The Boston Phoenix
July 29 - August 5, 1999

[Editorial]

Time to deliver

Mayor Menino, with some justification, has been able to blame others for the racial problems that plague public housing. He can't do that anymore.

When it comes to spin control, Boston mayor Tom Menino is not to be underestimated. Over the past six months, his stage management of charges that the city's public housing is a hotbed of racial hatred has been nothing short of masterful. In February, he looked like part of the problem. Since then, he's worked assiduously to make himself look like part of the solution.

The question remaining is this: with the spotlight of federal scrutiny and a high-profile lawsuit fading, will Menino push to ensure that the city's public-housing developments are genuinely safe for all?

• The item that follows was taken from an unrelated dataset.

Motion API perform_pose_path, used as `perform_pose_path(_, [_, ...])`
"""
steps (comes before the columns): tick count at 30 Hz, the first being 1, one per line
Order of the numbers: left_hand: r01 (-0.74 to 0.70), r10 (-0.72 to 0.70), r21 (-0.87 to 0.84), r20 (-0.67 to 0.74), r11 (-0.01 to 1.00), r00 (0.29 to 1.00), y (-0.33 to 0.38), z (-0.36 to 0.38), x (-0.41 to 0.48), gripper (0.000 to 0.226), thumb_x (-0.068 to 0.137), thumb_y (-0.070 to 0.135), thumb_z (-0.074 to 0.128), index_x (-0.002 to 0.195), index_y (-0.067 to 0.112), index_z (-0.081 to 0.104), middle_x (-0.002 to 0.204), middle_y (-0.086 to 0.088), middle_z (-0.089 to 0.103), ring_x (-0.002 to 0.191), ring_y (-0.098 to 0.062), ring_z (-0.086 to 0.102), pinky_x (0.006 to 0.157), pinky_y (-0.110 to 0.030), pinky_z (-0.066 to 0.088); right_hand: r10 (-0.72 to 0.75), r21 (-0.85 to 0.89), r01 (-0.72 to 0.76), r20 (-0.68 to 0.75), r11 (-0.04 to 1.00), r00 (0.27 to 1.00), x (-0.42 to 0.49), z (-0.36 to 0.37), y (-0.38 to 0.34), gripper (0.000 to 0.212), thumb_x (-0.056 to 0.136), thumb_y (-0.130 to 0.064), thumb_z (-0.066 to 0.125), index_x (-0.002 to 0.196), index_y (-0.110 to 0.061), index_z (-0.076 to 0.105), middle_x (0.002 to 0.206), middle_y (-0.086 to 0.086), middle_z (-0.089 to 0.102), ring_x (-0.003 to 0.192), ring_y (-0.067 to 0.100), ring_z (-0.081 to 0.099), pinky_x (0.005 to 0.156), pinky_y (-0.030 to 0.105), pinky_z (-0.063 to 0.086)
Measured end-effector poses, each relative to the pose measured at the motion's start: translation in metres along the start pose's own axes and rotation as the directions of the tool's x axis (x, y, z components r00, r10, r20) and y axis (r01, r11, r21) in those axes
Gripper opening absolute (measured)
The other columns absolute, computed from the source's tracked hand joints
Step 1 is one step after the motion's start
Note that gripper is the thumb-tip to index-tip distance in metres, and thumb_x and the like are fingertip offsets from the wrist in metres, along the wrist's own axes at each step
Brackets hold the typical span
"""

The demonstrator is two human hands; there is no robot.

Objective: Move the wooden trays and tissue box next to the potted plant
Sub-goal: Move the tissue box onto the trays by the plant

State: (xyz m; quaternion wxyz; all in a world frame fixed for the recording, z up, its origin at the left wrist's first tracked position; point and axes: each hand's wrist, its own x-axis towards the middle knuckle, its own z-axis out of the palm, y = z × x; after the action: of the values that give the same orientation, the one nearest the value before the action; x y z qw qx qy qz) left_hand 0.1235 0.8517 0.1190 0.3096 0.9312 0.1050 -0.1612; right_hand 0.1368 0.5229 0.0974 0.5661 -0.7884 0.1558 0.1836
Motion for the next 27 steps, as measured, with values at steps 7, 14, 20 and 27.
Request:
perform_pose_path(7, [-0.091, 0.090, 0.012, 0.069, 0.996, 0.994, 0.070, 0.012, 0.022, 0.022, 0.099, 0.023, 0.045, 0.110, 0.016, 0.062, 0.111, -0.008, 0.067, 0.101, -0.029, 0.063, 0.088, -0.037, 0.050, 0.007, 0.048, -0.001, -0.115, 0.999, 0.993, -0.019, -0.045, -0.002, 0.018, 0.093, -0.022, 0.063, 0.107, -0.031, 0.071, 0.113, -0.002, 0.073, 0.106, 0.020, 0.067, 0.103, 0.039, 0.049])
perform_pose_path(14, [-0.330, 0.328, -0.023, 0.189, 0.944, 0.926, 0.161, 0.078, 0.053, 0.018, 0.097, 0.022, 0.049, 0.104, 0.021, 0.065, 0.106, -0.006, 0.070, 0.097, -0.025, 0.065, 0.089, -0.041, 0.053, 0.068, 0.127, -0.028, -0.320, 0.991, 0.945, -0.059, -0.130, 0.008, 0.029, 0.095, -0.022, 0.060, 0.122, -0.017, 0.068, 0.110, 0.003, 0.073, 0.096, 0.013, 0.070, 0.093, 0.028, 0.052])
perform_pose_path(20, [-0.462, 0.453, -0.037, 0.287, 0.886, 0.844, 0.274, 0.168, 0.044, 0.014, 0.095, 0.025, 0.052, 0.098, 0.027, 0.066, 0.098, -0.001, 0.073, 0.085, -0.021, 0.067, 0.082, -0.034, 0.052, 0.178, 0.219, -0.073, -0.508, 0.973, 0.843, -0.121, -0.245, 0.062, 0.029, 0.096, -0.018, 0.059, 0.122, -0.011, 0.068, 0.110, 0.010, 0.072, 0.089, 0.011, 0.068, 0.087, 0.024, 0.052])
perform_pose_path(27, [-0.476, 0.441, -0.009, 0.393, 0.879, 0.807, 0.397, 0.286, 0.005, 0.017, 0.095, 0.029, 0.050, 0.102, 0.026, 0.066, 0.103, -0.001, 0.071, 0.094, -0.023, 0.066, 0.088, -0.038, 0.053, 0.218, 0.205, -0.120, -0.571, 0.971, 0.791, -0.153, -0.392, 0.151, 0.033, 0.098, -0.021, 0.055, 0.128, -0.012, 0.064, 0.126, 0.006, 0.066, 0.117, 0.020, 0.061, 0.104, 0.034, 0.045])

Boston can't afford to wait for the next investigation by the feds, or the next lawsuit, to stamp out racism in public housing. This week, Menino said that he has "zero tolerance" for racism. Now he has to make sure that the message gets through -- not only to those who live in public housing, but to those Boston Housing Authority employees whose management practices suggest that they don't take racism as seriously as they should.

Menino's trials began in February with a Washington news conference by Andrew Cuomo, secretary of the US Department of Housing and Urban Development. Charging the BHA with "systematic discrimination" for failing to protect minority families in South Boston and Charlestown, Cuomo said, "Housing discrimination is an ugly part of our nation's past that has no place in America today. We can't allow families to be terrorized by racial and ethnic harassment that prevents them from living in any home and in any neighborhood in this country."

The incidents cited by Cuomo were truly horrendous: bullets fired through the windows of a sleeping child's bedroom; white thugs threatening minority residents in the corridors of their apartment buildings; human waste hurled at doors and through windows.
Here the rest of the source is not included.